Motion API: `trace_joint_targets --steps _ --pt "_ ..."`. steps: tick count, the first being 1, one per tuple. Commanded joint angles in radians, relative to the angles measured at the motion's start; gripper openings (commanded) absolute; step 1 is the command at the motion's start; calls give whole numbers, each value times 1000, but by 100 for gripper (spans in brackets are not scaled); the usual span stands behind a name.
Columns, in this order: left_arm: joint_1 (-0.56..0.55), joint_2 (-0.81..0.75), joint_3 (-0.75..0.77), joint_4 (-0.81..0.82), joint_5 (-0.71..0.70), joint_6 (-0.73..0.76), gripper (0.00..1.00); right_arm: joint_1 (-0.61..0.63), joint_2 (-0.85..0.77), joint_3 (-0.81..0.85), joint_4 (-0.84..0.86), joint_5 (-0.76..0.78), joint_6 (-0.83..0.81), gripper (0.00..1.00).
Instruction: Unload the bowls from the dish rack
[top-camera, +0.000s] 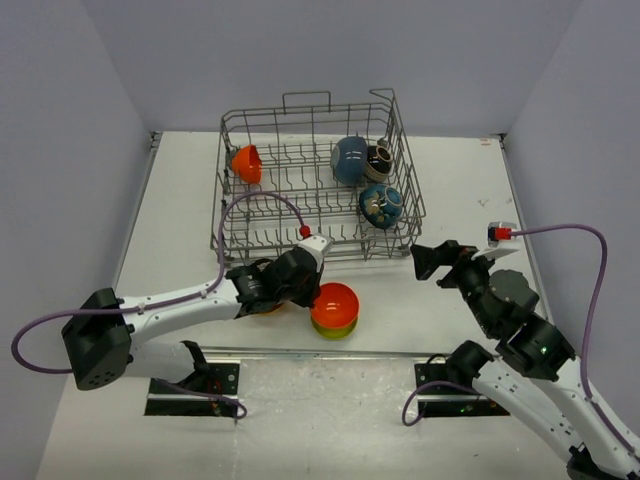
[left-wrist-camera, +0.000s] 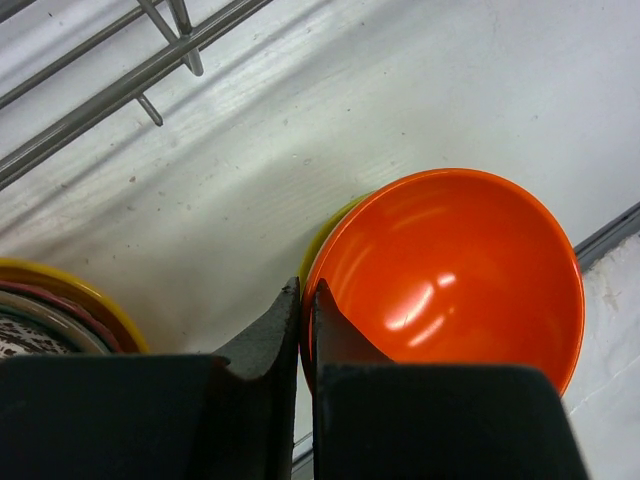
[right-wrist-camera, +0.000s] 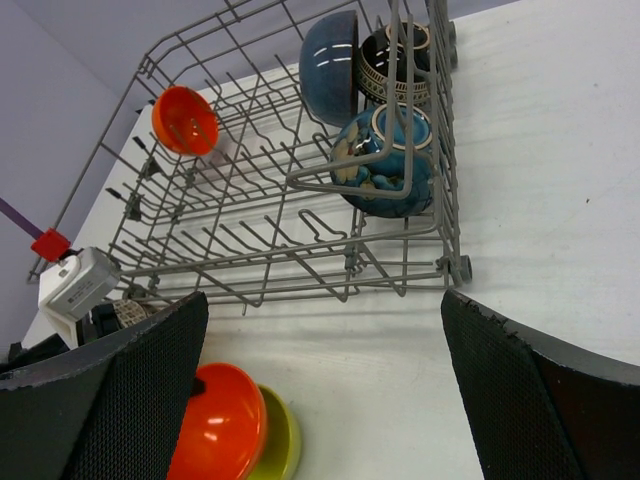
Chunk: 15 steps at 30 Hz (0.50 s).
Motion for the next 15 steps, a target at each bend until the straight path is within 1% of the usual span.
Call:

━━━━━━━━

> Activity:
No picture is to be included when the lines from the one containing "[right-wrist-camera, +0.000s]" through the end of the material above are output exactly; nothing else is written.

> Exercise result:
[right-wrist-camera, +0.000s] 
Chunk: 15 steps at 30 Hz (0.50 s).
Motion for the next 15 steps, a target at each bend until the straight path is within 1% of the usual span.
Call:

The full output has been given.